▸ **WHAT TO DO**
Below is a listing to transcribe in full and exactly; keep the pictures out.

▸ **EXERCISE DATA**
----------------------------------------

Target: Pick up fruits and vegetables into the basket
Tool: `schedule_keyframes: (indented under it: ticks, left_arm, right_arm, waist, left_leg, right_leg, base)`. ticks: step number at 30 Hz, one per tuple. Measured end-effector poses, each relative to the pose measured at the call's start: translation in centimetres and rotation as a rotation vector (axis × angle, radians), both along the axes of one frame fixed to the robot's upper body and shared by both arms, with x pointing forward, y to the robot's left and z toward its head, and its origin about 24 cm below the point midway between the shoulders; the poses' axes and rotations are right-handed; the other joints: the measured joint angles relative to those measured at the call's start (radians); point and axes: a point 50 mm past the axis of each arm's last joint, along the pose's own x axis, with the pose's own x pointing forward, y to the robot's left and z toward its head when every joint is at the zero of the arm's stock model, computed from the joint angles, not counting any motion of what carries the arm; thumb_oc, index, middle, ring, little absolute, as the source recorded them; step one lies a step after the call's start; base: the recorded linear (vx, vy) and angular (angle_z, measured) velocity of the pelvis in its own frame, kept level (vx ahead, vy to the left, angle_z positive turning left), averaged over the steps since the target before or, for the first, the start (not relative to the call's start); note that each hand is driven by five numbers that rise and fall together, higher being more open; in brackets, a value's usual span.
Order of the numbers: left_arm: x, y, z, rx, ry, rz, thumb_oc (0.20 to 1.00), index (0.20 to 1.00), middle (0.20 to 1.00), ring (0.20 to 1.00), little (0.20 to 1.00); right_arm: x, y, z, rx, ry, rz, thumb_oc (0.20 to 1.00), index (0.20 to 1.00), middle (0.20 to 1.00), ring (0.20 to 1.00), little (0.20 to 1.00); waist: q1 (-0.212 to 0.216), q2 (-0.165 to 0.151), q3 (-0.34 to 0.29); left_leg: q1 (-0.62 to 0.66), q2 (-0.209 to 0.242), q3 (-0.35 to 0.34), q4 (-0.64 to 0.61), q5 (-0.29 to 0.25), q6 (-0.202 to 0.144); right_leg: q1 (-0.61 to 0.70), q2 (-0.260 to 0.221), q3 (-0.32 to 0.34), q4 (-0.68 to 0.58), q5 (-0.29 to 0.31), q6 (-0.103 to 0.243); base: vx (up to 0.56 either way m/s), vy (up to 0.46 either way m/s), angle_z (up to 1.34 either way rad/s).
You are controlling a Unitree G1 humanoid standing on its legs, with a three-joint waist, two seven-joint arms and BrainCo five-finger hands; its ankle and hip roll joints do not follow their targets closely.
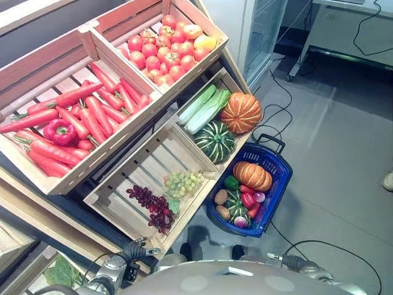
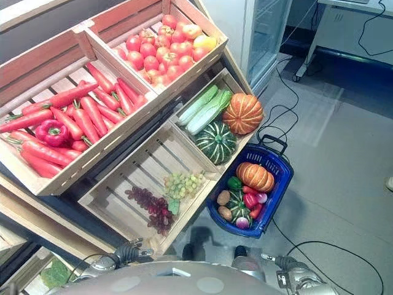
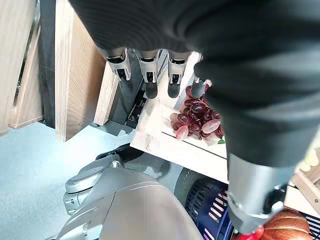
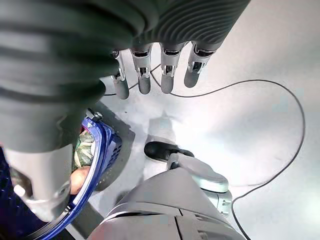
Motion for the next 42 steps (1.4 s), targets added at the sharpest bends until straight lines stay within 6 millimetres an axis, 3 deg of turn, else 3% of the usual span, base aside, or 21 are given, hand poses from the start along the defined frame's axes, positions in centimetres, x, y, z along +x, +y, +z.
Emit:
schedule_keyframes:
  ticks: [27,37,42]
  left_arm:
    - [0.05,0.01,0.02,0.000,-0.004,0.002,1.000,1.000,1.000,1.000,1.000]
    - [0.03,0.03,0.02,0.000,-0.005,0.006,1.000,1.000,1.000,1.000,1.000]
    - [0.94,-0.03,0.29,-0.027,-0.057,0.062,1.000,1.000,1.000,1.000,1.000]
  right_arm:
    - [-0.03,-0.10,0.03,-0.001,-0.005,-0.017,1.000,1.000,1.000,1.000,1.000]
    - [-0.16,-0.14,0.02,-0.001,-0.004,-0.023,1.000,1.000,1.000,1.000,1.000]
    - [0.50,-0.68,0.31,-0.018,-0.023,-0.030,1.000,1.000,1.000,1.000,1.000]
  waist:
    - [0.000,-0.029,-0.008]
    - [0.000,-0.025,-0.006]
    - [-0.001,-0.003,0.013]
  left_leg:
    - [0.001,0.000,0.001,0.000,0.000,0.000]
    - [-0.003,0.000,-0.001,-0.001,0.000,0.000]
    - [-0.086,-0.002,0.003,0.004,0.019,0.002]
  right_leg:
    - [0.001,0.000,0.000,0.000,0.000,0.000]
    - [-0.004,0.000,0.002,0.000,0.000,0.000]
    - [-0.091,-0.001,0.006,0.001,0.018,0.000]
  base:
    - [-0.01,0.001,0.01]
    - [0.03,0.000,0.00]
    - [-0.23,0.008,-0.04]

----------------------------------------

▸ **ANSWER AREA**
Target: Pick up fruits and vegetables into the basket
Tool: `schedule_keyframes: (indented under it: ticks, left_arm, right_arm, waist, left_leg, right_leg, base)`. ticks: step number at 30 Hz, one per tuple. Measured end-effector poses, each relative to the pose measured at the call's start: translation in centimetres and rotation as a rotation vector (axis × angle, radians), both along the axes of one frame fixed to the robot's upper body and shared by both arms, with x pointing forward, y to the robot's left and z toward its head, and its origin about 24 cm below the point midway between the shoulders; the poses' axes and rotations are right-handed; the other joints: the measured joint angles relative to those measured at the call's start (radians); point and axes: a point 50 mm past the axis of each arm's last joint, along the pose's own x axis, with the pose's own x pointing forward, y to the robot's left and z toward its head when every joint is at the zero of the arm's stock model, computed from the joint angles, not counting any motion of what carries the arm; thumb_oc, index, middle, ring, little absolute, as the source recorded them; step one lies a step after the call's start; base: the recorded linear (vx, vy) and angular (angle_z, measured) velocity of the pelvis in its own frame, kept level (vx ahead, vy to the left, angle_z positive turning left), averaged over the steps since the target before or, for the first, the start (not relative to the call's start); note that each hand is driven by five numbers that rise and fall together, higher being more open; in brackets, a value's usual span.
Order of the numbers: left_arm: x, y, z, rx, ry, rz, thumb_oc (0.20 to 1.00), index (0.20 to 1.00), middle (0.20 to 1.00), ring (0.20 to 1.00), little (0.20 to 1.00); right_arm: x, y, z, rx, ry, rz, thumb_oc (0.20 to 1.00), index (0.20 to 1.00), middle (0.20 to 1.00), ring (0.20 to 1.00), little (0.20 to 1.00); waist: q1 (-0.212 to 0.216), q2 (-0.165 to 0.151), q3 (-0.34 to 0.29); left_leg: q1 (-0.62 to 0.66), q2 (-0.209 to 0.242), q3 (-0.35 to 0.34), q4 (-0.64 to 0.61), q5 (-0.29 to 0.25), q6 (-0.202 to 0.144); right_leg: q1 (-0.61 to 0.70), q2 (-0.260 to 0.221), q3 (-0.32 to 0.34), q4 (-0.68 to 0.58), q5 (-0.29 to 0.31), q6 (-0.103 to 0.243); base: vx (up to 0.56 either way m/s), vy (up to 0.46 either way m/s), angle_z (up to 1.34 either way rad/s).
You are controlling a Unitree G1 humanoid standing on its legs, with a three-joint waist, two seven-joint arms and BrainCo five-finger hands; its ankle and hip roll joints do not follow their targets closely.
Motion for the next 42 steps (1.4 s), targets added at the sharpest bends until straight lines stay within 6 millimetres an axis, 3 deg of turn, else 3% of the usual span, base aside, or 21 are given, hand poses from the start along the defined frame's axes, positions in centimetres, x, y, z along +x, +y, +z.
Emit:
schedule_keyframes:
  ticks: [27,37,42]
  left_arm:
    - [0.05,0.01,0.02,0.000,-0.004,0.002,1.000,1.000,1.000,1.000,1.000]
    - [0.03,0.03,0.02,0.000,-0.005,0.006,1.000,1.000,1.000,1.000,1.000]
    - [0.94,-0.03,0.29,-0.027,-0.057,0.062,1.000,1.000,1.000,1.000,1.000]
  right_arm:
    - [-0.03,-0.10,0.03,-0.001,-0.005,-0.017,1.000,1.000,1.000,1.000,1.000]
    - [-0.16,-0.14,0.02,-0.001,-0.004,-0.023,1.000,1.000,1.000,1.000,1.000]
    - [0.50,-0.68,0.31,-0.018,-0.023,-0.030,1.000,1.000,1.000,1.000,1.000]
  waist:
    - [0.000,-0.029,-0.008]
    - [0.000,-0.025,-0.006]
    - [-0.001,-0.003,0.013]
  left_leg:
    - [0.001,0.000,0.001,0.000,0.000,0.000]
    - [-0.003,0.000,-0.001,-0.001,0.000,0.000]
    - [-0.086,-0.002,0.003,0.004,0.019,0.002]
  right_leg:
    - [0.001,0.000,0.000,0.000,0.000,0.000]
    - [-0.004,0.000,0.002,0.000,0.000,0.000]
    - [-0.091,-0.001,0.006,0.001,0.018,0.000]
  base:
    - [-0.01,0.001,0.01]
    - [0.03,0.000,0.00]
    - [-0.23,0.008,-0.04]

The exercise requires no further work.